Records from a collection:
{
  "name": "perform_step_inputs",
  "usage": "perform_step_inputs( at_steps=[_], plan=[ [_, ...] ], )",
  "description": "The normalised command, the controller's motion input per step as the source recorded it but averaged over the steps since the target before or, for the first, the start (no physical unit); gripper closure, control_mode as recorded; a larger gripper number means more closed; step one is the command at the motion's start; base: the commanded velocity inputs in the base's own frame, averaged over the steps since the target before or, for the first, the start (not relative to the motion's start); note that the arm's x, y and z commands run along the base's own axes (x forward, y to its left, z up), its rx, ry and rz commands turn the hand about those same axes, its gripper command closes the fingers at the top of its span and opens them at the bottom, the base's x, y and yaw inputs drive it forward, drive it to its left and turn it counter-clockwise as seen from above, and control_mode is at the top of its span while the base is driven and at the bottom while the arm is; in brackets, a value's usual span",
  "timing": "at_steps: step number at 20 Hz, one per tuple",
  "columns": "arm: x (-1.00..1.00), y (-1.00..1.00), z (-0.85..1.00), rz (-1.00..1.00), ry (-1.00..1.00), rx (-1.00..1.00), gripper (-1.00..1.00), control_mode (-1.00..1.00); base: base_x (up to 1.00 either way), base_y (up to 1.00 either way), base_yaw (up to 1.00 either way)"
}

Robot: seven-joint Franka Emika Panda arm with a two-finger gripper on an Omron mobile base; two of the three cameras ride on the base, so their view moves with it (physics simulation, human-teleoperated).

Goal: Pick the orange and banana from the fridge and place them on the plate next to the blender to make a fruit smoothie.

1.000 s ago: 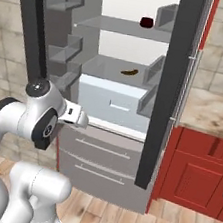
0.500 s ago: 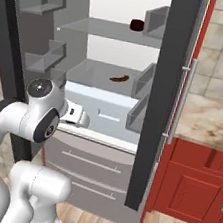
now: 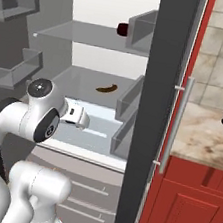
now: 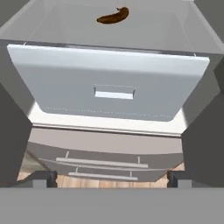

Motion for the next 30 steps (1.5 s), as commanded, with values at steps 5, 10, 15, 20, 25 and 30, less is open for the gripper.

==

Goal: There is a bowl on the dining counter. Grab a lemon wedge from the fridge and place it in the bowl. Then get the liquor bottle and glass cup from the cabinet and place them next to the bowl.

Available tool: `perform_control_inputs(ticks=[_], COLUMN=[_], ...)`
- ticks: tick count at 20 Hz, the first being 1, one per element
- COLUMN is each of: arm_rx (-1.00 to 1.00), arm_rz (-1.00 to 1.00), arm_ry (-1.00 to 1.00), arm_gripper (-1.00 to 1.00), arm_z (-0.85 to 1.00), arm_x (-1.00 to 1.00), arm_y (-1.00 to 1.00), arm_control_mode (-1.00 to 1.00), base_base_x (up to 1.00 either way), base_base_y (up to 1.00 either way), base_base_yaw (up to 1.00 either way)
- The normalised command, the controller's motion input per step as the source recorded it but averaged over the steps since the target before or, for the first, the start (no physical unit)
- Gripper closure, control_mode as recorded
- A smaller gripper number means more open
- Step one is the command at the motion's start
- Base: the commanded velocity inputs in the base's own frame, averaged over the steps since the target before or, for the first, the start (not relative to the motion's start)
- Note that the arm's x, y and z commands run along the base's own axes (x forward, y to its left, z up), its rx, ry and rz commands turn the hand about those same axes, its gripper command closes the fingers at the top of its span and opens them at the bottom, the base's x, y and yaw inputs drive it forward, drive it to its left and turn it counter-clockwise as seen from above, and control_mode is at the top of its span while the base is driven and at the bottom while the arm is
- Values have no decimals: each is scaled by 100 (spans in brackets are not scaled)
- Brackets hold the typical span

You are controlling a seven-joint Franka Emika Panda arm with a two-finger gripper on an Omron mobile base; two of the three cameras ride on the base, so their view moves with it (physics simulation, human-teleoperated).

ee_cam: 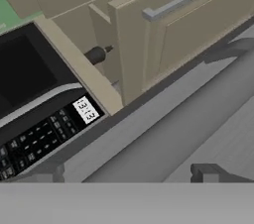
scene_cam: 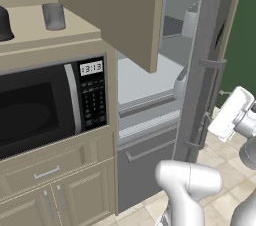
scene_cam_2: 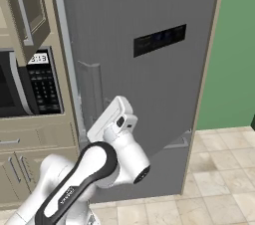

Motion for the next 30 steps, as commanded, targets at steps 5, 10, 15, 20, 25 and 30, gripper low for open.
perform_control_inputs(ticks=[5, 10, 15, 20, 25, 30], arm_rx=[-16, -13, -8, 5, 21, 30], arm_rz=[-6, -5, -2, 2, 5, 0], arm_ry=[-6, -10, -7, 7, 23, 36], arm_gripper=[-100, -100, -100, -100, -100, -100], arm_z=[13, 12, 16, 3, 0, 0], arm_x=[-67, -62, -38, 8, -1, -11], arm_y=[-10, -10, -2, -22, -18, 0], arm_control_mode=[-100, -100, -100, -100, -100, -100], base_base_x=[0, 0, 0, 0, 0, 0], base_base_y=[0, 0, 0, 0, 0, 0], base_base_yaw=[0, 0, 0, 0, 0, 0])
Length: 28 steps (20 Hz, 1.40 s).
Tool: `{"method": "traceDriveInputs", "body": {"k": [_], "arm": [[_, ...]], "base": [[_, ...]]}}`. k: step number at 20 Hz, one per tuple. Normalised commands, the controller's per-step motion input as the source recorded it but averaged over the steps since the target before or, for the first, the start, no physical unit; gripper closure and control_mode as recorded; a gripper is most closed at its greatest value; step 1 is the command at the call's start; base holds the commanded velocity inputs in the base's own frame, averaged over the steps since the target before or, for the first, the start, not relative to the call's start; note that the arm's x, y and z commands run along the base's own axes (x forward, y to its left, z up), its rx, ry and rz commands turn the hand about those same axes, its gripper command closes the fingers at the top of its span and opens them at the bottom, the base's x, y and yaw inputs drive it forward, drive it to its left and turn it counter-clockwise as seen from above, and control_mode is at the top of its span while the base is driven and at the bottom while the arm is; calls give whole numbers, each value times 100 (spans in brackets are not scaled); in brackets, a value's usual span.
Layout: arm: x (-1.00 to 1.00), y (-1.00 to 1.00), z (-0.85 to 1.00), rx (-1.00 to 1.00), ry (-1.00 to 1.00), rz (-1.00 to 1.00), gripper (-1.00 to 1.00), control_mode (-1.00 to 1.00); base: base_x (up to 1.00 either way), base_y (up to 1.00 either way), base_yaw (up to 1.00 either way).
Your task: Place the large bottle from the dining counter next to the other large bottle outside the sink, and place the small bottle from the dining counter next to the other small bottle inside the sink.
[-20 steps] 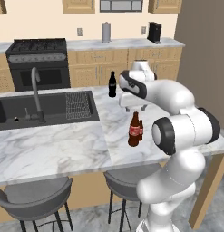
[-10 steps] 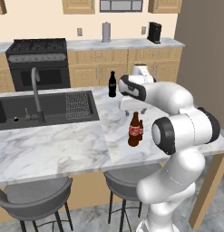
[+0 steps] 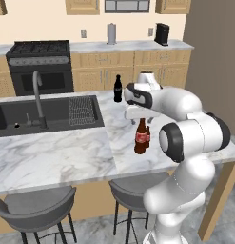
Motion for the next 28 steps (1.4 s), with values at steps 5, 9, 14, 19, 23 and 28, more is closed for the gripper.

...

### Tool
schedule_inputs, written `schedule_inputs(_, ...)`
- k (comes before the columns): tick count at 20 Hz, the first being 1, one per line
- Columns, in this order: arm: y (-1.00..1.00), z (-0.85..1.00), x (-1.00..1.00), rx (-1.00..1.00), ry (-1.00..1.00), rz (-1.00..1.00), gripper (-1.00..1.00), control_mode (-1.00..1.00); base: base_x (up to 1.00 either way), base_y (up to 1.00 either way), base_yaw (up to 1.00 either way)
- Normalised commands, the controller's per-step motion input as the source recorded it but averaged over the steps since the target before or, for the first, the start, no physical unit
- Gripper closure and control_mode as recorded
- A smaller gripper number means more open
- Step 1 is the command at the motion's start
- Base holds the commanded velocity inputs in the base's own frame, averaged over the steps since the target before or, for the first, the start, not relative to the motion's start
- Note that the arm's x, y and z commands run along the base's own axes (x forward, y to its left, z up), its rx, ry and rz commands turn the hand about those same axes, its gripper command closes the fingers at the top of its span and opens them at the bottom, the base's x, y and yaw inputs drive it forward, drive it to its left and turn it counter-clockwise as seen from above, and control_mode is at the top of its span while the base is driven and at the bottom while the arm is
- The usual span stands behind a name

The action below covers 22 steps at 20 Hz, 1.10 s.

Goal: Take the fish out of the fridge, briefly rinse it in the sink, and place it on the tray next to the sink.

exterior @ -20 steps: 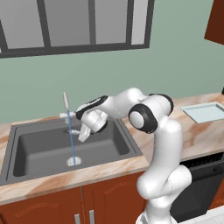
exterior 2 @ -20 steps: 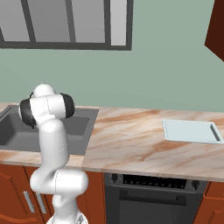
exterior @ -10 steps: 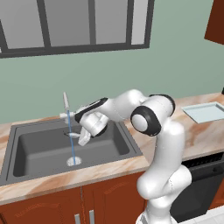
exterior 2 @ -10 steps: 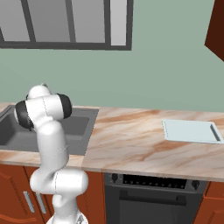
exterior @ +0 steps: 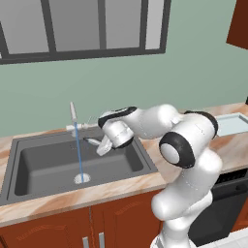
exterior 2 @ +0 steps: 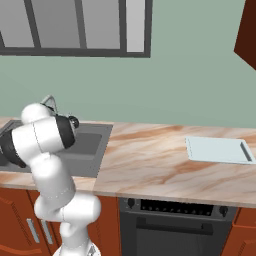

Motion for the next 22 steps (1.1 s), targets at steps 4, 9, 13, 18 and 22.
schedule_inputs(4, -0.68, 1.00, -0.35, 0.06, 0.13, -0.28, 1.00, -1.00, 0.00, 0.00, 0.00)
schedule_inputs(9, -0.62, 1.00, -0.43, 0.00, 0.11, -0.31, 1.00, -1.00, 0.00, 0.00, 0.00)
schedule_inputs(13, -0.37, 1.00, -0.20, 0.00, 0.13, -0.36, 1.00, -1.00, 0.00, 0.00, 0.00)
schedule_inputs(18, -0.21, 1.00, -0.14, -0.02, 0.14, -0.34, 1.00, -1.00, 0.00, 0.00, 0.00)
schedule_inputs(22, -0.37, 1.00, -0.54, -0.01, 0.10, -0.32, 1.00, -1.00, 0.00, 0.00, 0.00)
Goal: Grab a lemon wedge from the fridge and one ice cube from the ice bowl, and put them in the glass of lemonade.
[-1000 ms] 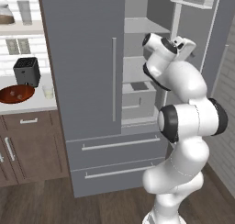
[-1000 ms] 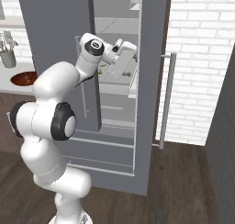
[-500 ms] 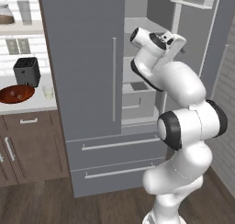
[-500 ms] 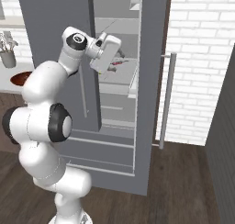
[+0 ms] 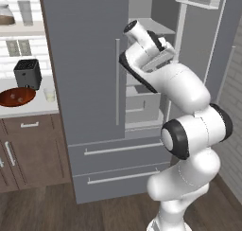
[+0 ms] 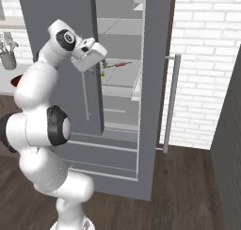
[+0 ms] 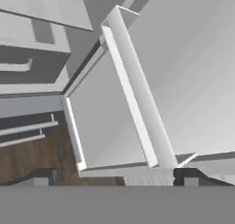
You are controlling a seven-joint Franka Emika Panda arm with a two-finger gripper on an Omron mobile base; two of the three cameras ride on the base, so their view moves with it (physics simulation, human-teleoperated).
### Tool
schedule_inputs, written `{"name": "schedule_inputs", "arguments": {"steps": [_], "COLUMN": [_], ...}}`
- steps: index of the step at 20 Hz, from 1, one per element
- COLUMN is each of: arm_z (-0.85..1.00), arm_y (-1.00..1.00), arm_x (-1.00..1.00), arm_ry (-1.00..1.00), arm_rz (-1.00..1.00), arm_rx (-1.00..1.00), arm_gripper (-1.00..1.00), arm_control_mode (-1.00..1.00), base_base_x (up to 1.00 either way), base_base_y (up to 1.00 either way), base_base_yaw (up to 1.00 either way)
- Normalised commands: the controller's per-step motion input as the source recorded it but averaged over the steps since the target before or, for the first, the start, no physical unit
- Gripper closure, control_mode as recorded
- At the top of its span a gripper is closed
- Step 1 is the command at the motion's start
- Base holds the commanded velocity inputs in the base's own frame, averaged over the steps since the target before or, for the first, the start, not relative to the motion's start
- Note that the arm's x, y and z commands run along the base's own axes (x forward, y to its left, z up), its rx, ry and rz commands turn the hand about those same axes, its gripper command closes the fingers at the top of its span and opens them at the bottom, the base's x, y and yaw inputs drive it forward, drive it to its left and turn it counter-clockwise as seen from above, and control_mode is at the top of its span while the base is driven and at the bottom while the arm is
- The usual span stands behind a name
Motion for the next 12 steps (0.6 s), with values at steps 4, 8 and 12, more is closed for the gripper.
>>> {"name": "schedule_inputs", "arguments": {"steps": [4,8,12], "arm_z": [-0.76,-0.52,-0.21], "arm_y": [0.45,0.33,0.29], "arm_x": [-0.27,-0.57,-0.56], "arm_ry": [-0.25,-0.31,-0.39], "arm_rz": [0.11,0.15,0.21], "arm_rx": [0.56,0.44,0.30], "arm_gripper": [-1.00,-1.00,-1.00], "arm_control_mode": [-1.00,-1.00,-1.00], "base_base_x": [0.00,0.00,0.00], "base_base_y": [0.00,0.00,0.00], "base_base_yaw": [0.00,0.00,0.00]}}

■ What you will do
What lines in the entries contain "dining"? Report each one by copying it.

■ Expected answer
Goal: There is a bowl on the dining counter. Grab a lemon wedge from the fridge and place it in the bowl. Then get the liquor bottle and glass cup from the cabinet and place them next to the bowl.
Your task: Place the large bottle from the dining counter next to the other large bottle outside the sink, and place the small bottle from the dining counter next to the other small bottle inside the sink.

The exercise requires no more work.